■ EXERCISE DESCRIPTION ■
What lines below mention the word "aluminium"? Copy each one.

(Excerpts from a dataset)
━━━

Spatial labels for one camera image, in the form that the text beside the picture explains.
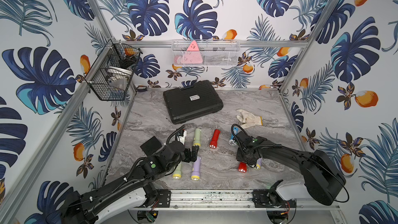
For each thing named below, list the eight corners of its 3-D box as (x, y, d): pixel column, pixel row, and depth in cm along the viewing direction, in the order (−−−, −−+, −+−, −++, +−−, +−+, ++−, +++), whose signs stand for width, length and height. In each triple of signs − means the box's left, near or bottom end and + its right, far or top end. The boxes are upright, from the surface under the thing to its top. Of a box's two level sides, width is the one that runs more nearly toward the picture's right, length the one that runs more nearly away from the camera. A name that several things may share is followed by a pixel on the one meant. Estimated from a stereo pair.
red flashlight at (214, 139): (209, 147, 94) (209, 145, 92) (214, 130, 101) (214, 128, 99) (215, 149, 93) (215, 147, 91) (220, 132, 100) (221, 130, 98)
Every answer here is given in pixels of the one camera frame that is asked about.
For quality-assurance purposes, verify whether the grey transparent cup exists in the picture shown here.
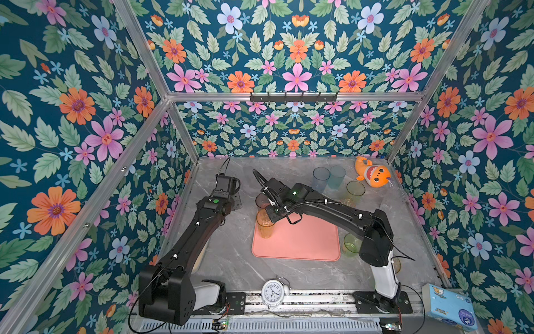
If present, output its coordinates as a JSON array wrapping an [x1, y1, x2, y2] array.
[[255, 193, 271, 210]]

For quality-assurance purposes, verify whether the yellow transparent cup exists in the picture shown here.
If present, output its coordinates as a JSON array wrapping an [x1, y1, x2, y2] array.
[[256, 209, 275, 239]]

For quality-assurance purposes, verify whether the blue transparent cup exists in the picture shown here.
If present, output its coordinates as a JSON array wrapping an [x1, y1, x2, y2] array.
[[311, 167, 330, 193]]

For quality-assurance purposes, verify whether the green tall transparent cup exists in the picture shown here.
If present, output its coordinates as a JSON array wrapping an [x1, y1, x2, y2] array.
[[342, 180, 366, 207]]

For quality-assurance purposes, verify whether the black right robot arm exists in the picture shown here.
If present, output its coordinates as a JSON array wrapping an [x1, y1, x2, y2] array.
[[253, 169, 400, 301]]

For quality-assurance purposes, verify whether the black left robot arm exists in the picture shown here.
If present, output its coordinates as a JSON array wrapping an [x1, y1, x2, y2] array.
[[135, 173, 241, 325]]

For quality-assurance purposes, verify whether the pink plastic tray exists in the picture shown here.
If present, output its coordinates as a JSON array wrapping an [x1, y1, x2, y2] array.
[[252, 215, 341, 262]]

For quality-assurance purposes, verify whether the teal frosted cup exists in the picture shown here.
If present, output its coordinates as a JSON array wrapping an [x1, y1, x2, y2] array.
[[328, 166, 346, 190]]

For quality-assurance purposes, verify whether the green short cup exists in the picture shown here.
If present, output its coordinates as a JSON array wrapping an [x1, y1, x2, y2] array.
[[342, 233, 362, 257]]

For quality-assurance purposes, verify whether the white alarm clock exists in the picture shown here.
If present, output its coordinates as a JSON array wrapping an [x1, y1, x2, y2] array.
[[261, 277, 290, 309]]

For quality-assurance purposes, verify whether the orange plush fish toy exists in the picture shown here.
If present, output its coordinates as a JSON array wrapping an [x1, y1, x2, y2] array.
[[355, 156, 392, 188]]

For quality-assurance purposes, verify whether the yellow short cup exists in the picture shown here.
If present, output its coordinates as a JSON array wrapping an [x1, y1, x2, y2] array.
[[392, 257, 402, 274]]

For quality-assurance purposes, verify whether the blue tissue pack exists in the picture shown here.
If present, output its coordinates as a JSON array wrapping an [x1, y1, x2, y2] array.
[[421, 284, 478, 332]]

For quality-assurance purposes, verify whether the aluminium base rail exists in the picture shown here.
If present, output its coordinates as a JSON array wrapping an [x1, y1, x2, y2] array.
[[128, 289, 443, 322]]

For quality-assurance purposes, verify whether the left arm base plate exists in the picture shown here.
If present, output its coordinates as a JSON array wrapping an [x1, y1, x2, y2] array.
[[206, 292, 246, 316]]

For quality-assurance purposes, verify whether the black hook rail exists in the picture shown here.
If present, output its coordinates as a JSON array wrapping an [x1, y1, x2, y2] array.
[[249, 92, 338, 104]]

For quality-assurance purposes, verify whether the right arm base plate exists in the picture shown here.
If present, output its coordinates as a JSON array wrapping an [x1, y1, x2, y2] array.
[[352, 291, 414, 315]]

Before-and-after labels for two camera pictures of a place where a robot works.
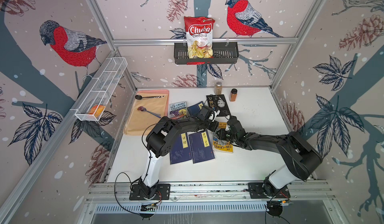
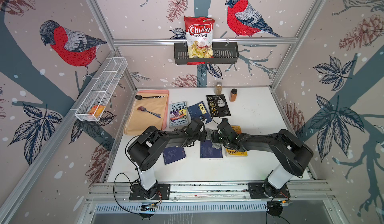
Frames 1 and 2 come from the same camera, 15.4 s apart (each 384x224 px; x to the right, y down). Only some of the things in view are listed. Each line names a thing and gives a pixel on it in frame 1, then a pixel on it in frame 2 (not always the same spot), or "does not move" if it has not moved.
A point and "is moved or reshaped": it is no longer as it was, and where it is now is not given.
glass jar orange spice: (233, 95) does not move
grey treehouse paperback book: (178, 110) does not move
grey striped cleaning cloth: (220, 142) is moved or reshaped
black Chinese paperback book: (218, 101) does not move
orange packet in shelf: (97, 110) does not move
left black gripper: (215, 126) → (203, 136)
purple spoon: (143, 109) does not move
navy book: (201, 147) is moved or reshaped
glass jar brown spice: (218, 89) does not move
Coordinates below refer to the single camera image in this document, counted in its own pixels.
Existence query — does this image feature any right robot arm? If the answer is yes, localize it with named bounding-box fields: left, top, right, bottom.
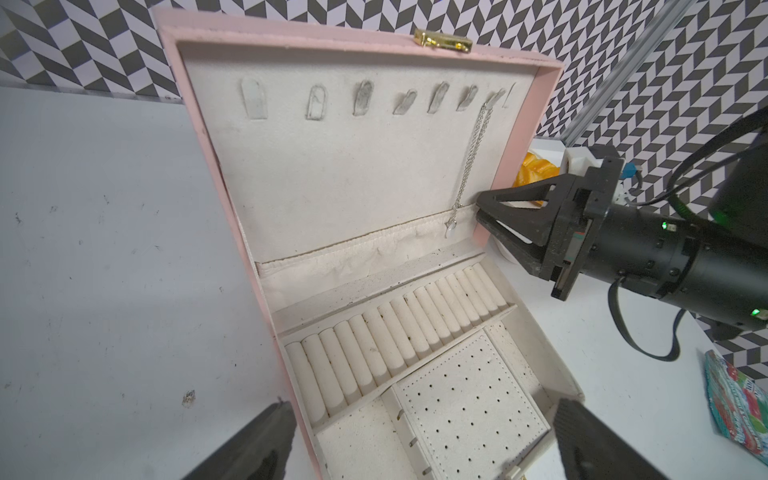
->
left=476, top=110, right=767, bottom=331

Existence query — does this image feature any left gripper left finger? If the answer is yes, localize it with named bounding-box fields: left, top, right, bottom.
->
left=184, top=400, right=297, bottom=480

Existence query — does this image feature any pink jewelry box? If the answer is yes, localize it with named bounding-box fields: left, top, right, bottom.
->
left=153, top=7, right=583, bottom=479

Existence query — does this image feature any teal candy bag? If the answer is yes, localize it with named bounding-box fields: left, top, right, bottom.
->
left=704, top=350, right=767, bottom=464

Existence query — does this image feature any braided bread loaf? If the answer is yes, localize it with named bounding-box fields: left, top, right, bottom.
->
left=513, top=152, right=560, bottom=188

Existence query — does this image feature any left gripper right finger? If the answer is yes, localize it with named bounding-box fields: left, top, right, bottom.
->
left=554, top=399, right=666, bottom=480

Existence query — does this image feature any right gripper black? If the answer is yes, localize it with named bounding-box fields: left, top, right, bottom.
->
left=476, top=162, right=767, bottom=330

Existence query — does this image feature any silver jewelry chain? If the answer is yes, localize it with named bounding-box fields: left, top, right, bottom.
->
left=443, top=100, right=494, bottom=240

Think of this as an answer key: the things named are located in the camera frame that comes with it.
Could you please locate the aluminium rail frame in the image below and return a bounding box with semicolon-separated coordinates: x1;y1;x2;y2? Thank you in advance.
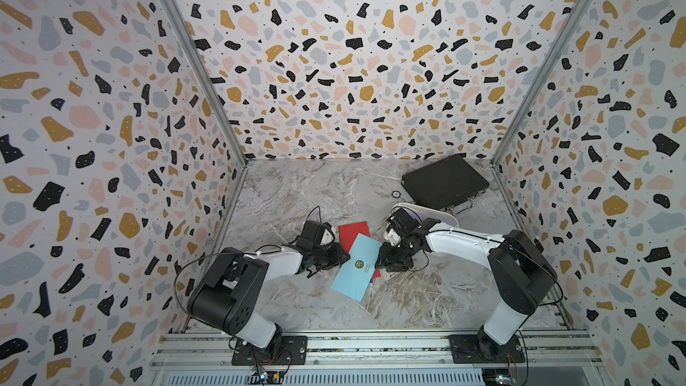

━━━

■ WRITTEN SOLUTION ■
For quality-assurance purposes, verify whether the aluminium base rail exists in the picture shown here.
Could you please locate the aluminium rail frame in the image below and return a bounding box with semicolon-separated coordinates: x1;y1;x2;y2? Thank you in advance.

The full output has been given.